How is the dependency structure between the symbols s? Could there be symbols s_1 = (1,3,1,3) and s_2 = (-1,-1,-1,-1) and does the ordering matter? If the four possible labels are independent, you can just map your label to a multiple-hot-vector of dimension 16. Then you can use 16 sigmoid nodes to model the symbols independently and then pick the 4 symbols with the highest probability.

Does this make sense?

12/04/2018 at 12:18 pm

Oh yes, I think it make sense. The symbols are independently chosen from reference array = {-1,1,3,-3} randomly. So, any combination is possible and ordering doesn’t matter. But length of symbols can be any number. It depends on the number of users a base-station can serve.

I will try the way you suggest, it may work. Thank you for that,sir !

In case there is another way you would suggest , I will be happy to know.

12/04/2018 at 10:15 pm

Hi Tobias!

I hate to be a “me too”, but I, too, really enjoyed your post! It was exactly what I was looking for. I’m planning to use this method immediately.

Would you do anything differently if you were trying to predict membership in, say, 30 classes?

Cheers,

-Maashu

12/05/2018 at 8:33 am

Hi Maashu,

I’m happy you like it! 🙂 Let me know how it works for you.

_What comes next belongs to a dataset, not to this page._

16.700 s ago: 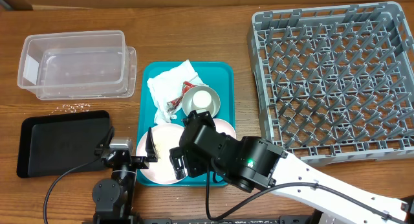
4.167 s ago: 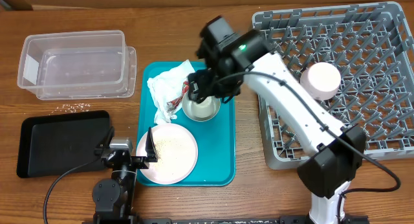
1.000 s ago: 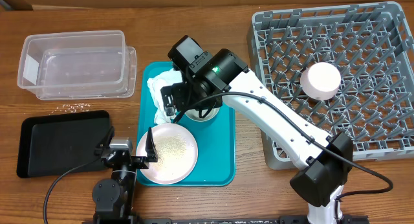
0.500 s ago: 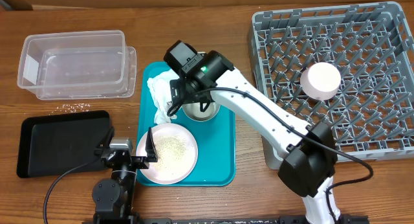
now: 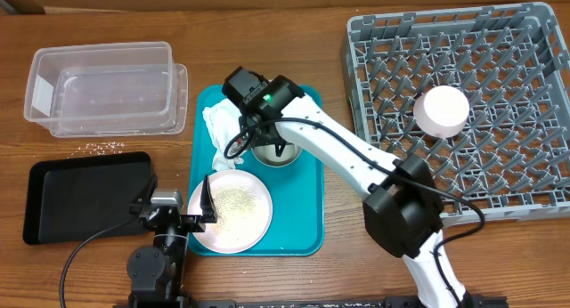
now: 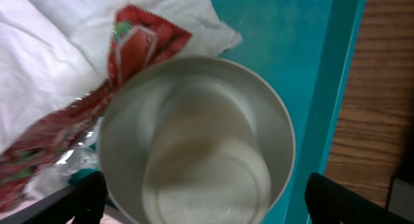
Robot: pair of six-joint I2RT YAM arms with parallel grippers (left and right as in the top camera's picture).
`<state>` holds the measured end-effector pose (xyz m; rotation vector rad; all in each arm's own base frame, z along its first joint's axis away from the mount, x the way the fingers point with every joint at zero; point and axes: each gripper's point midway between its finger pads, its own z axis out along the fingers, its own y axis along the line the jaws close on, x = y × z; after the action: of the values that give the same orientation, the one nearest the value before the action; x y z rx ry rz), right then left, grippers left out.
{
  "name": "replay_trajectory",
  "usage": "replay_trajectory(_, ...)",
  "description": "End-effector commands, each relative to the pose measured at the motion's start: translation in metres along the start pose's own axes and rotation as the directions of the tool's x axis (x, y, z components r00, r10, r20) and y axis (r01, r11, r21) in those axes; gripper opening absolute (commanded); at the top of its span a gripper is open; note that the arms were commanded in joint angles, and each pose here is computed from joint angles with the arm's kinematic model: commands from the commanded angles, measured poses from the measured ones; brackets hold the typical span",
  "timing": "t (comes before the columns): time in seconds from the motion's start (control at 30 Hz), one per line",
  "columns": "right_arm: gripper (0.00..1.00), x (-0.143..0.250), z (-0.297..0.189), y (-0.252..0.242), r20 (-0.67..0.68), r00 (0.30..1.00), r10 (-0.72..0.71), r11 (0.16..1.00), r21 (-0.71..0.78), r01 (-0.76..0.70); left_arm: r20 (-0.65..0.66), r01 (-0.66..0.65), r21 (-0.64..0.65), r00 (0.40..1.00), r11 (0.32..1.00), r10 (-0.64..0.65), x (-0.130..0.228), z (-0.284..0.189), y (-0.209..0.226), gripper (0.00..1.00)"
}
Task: Sort waste into correct bins and load items into the dishwasher
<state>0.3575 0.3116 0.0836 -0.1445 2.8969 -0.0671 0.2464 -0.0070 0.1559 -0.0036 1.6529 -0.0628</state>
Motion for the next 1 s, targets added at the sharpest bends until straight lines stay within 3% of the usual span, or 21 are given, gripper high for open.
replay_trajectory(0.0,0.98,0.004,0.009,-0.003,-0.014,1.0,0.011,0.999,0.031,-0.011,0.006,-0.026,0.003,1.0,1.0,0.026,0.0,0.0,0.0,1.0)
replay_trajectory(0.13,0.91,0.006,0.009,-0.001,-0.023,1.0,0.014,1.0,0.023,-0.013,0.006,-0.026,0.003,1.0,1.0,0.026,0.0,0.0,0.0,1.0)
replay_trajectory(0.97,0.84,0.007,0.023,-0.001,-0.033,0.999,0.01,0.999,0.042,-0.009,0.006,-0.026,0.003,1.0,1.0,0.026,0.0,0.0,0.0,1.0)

30 classes seem to be no problem for this approach. Maybe you want to use class-dependent thresholds tuned on a hold-out-set. Especially, if your classes are imbalanced. Otherwise, if you have some hierarchy or grouping in your classes, you can try to make use of this information.

Best,

Tobias

12/12/2018 at 12:53 am

Hi Tobias, this tutorial has been very helpful! Any tips or ideas on how to normalize the loss function for severely imbalanced training inputs for my 8 output classes? I have training labels for the 8 classes similar to this (34470467, 1004, 18, 733, 561, 3522, 68, 175, 235) — with the largest group being the “None” class. I looked into class_weights in Keras but inputs are 3D arrays, so I’m unable to use them.

12/12/2018 at 7:34 am

Hey, I’m happy it helps you. You can set the class weight like this:

1. Define a dictionary with your labels and their associated weights

1: 50.,

2: 2.}

2. Feed the dictionary as a parameter:

12/12/2018 at 2:19 pm

I got the following since my inputs are more than 2 dimensions:

Exception: class_weight not supported for 3+ dimensional targets.

My inputs are:

__________________________________________________________________________________________________

Layer (type) Output Shape Param # Connected to

==================================================================================================

input_72 (InputLayer) (None, 20, 20) 0

__________________________________________________________________________________________________

input_71 (InputLayer) (None, 20) 0

__________________________________________________________________________________________________

Basically what I’ve been trying to accomplish is converting the word and character-level NER NN into a multilabel classifier. My task involves labeling 100+ attributes in a document, with some words in the document relating to one or more of my custom output labels, so softmax on the output isn’t really a good choice for this. I also wanted to avoid training a large number of models (perhaps one model per attribute) for scalability and efficiency reasons. Thoughts?

12/12/2018 at 4:32 pm

Ah yes, it’s about the labels. Weighting is not supported for sequences with this API. I don’t know a way in keras to do the desired weighting. If you use sigmoid activations at the output layer, you can just tune the thresholds of the classes to account for the imbalance. Or you try to use the sample_weight API of keras.

12/12/2018 at 4:49 pm

I’m going to give redistributing the sigmoid output classes a shot first, dropping the “padded” values (empty input words/tokens) that for certain lines return false-positive high values. Perhaps I’ll start with something like a bell-curve for the redistribution and keep the top 50% and hand-tune from there. If I’m able to achieve some good results, I’d be happy to share what worked.

01/07/2019 at 4:51 pm

This is just multi-label, not multi-class multi-label, since all the labels are binary.